Prevention of Cyclophilin D-Mediated mPTP Opening Using Cyclosporine-A Alleviates the Elevation of Necroptosis, Autophagy and Apoptosis-Related Markers Following Global Cerebral Ischemia-Reperfusion

The mitochondrial permeability transition pore (mPTP) is a complex channel of the inner membrane, the opening of which leads to mitochondrial swelling and dissipation of mitochondrial membrane potential (MMP). Here, we aimed to evaluate the role of the cyclophilin D (CypD) as a prominent mediator of mPTP, on necroptosis and autophagy as well as apoptosis, beyond the global cerebral ischemia-reperfusion (I/R) injury.
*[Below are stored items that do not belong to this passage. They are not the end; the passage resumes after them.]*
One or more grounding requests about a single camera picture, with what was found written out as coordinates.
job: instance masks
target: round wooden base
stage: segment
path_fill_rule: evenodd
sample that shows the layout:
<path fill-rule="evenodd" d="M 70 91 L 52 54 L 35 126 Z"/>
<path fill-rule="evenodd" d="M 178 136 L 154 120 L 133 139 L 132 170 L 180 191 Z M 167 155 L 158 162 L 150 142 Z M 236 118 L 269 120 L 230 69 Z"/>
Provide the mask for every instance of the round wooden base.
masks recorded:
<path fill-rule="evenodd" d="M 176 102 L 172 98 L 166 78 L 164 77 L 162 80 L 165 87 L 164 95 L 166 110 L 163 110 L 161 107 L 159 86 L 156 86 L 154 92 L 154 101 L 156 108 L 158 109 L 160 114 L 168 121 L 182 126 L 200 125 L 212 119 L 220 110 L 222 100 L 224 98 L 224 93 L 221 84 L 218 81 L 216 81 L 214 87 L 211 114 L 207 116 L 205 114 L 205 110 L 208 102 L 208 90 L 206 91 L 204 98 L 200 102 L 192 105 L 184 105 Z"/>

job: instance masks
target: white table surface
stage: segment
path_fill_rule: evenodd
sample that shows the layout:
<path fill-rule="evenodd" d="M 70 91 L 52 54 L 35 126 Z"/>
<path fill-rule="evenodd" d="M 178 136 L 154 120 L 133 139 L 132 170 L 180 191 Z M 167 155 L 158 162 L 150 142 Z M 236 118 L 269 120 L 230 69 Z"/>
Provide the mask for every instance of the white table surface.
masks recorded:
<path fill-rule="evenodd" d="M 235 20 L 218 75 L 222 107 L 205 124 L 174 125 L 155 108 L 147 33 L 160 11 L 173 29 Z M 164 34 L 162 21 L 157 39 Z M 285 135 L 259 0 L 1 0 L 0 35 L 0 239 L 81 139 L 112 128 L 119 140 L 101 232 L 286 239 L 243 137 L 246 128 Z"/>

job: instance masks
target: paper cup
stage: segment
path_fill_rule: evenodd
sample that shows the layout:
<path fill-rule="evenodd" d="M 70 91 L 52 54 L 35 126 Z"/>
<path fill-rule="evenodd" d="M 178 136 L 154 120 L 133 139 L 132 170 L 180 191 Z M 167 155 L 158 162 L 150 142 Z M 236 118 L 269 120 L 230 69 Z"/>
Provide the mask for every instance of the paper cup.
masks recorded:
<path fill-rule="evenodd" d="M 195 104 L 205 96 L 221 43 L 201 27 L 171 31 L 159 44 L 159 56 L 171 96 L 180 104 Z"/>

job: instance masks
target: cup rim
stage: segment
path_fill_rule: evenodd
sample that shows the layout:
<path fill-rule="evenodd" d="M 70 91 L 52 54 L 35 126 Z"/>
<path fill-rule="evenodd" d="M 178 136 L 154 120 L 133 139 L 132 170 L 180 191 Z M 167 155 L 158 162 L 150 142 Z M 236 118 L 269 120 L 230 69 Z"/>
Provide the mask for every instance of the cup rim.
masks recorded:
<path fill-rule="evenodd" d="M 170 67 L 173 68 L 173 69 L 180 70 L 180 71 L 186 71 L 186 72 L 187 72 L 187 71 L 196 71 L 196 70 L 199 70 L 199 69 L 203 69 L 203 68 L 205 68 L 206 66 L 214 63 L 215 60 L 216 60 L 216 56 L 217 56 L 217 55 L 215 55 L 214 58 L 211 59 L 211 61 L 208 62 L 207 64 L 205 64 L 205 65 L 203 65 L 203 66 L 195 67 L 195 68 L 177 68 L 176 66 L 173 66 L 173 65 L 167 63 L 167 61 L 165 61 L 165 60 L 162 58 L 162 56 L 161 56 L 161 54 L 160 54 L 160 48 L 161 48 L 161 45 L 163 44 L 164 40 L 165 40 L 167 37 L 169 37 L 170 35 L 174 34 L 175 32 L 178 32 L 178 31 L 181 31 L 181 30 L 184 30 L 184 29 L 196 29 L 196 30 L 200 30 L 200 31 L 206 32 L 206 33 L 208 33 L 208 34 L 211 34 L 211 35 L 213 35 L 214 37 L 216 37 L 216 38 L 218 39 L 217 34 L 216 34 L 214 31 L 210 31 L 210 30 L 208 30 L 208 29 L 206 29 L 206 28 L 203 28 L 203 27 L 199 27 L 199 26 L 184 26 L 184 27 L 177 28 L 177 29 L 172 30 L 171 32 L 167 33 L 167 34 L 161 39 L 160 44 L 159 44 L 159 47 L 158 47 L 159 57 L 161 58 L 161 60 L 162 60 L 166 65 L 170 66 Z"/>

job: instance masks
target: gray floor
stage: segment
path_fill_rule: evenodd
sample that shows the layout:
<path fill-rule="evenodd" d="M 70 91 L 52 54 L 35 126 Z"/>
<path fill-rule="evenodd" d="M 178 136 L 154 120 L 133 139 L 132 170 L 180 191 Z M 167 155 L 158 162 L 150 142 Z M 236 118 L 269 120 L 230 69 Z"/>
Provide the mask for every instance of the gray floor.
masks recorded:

We showed that while cerebral I/R injury is accompanied by loss of MMP, mitochondrial swelling and programmed cell death, pretreatment with cyclosporine-A (CsA) as a potent inhibitor of CypD, led to partial but significant reduction in necroptosis markers, RIP1 and RIP3 as well as activity of glutamate-ammonia ligase (GLUL) and glutamate dehydrogenase 1 (GLUD1), downstream enzymes of RIP3. Administration of CsA also partially decreased autophagy associated proteins. Furthermore, we demonstrated that Bax/Bcl-2 ratio as well as caspase-3 activation, as the executioner of apoptosis, noticeably decreased by CsA pretreatment. Taken together, our results suggest that the CypD alongside the apoptosis regulation plays a partial role in inducing necroptosis and autophagy.